[[ Study material open ]]

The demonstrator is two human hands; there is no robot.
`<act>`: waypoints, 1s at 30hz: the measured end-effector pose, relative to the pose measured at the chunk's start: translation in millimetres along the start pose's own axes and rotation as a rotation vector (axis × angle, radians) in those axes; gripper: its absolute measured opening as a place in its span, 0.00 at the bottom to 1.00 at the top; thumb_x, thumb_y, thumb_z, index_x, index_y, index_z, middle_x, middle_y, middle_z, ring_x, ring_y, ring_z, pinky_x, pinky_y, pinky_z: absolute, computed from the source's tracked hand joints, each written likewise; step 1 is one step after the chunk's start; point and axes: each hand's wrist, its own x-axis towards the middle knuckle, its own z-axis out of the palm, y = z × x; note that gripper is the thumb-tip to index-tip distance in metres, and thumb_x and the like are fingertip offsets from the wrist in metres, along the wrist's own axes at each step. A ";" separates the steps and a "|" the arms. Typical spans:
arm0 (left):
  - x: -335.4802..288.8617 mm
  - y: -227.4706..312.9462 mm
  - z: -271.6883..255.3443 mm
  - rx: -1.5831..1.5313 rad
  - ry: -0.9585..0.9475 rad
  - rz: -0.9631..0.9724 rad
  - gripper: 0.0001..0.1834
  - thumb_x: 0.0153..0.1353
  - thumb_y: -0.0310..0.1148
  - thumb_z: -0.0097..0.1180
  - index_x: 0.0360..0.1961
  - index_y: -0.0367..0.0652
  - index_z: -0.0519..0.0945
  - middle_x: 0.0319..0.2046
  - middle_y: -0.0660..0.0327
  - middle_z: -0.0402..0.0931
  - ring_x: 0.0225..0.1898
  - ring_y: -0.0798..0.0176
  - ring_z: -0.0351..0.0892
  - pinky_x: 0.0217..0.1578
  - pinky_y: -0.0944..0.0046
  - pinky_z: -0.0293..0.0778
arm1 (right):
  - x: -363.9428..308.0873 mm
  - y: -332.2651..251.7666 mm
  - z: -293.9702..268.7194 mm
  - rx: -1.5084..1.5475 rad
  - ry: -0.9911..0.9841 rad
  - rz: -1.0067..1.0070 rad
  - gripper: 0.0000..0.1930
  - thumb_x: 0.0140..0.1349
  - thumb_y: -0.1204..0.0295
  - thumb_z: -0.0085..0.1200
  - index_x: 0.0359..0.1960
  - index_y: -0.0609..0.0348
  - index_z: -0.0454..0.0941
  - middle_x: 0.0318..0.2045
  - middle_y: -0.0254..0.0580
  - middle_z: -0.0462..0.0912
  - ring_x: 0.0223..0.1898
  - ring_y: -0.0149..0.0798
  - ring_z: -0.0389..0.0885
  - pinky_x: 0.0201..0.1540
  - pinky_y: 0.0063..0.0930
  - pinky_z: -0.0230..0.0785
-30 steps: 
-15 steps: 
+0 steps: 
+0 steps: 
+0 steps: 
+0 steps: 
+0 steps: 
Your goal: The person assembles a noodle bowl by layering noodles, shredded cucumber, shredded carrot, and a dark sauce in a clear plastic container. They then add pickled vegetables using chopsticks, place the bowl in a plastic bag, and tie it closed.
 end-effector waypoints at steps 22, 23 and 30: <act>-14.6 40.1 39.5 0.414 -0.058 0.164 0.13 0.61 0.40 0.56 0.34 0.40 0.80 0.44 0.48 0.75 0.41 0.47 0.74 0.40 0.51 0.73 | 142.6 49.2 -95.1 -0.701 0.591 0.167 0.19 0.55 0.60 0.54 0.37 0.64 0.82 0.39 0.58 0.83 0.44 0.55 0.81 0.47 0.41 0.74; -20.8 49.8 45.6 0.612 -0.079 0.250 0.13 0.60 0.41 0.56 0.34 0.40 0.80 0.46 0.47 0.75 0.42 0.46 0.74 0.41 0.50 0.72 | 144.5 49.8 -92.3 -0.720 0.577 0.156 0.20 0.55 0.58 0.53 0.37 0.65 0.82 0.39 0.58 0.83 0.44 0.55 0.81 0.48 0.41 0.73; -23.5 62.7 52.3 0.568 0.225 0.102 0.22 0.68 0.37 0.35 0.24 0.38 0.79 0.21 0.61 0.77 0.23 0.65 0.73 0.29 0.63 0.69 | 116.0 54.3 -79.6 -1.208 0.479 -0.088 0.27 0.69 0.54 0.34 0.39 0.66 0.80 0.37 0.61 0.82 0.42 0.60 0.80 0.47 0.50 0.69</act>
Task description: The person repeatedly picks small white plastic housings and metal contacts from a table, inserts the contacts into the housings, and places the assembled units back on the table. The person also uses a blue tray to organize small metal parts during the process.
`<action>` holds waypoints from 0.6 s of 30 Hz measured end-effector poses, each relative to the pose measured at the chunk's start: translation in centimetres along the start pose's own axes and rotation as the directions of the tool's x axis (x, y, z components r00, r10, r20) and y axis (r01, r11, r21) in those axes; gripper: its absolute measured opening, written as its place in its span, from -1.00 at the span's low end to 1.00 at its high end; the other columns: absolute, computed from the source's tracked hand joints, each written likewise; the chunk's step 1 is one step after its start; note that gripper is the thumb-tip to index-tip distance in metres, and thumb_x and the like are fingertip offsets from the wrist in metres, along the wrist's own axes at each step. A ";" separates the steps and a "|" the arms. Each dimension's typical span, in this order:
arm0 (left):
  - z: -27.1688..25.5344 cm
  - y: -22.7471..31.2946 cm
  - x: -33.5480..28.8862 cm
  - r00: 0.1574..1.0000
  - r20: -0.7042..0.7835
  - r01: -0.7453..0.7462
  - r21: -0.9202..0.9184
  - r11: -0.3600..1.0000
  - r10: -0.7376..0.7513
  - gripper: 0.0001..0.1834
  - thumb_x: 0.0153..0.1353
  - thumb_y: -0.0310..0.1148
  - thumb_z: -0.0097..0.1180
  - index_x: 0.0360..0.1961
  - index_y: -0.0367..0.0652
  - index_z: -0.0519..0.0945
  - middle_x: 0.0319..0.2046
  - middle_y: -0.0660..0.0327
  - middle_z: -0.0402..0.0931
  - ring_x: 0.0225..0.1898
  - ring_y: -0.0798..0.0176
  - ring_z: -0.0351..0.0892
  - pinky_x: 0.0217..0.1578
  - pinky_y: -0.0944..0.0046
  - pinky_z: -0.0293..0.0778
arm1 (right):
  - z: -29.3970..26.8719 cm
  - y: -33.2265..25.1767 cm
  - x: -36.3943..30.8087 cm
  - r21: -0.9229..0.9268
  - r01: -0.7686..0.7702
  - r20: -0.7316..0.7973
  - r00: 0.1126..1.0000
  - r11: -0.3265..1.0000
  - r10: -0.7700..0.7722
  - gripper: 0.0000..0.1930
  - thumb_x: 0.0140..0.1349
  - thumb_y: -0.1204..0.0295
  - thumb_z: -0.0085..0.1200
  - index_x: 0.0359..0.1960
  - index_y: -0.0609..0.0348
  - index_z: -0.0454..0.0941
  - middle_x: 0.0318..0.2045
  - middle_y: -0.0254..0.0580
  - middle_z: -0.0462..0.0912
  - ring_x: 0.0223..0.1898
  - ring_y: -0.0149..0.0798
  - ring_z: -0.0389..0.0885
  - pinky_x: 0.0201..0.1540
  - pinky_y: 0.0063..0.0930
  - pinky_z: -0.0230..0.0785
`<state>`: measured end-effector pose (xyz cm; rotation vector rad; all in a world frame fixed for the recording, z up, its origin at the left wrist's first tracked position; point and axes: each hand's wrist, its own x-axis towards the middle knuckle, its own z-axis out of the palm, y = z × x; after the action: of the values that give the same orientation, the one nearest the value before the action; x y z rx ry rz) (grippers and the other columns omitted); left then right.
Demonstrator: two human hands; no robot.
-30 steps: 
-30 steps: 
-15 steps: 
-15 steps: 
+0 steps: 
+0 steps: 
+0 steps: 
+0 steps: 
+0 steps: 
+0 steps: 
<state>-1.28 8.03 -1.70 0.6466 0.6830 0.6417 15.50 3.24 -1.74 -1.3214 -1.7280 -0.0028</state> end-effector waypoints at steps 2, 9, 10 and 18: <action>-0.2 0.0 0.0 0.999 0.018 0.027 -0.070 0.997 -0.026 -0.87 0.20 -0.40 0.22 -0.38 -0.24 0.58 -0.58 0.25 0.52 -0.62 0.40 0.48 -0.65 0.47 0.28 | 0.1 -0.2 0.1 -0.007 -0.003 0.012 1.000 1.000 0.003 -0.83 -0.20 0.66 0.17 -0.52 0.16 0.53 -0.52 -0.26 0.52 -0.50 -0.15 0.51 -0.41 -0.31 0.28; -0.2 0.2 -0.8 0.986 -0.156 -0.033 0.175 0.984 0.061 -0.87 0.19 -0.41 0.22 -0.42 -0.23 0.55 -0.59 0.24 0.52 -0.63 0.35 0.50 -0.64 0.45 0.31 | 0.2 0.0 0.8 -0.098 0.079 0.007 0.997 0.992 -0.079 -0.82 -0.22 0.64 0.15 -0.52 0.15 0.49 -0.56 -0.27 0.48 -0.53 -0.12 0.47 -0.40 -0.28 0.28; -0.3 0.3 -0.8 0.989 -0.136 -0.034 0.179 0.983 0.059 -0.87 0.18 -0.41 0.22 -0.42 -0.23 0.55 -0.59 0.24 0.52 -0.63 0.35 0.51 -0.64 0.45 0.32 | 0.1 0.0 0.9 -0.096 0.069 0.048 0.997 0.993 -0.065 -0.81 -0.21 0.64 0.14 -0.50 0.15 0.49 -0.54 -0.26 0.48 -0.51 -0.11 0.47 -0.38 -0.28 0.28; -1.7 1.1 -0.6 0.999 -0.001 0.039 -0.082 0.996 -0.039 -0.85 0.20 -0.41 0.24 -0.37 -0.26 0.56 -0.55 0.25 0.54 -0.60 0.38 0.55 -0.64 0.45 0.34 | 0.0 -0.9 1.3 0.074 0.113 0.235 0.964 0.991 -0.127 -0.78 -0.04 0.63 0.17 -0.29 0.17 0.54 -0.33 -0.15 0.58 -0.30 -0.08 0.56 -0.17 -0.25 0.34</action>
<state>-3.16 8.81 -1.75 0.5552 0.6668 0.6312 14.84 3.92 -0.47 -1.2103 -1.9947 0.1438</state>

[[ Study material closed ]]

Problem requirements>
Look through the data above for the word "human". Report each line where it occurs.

Answer to this problem>
The demonstrator is two human hands; there is no robot.
Demonstrator: two human hands; no robot.

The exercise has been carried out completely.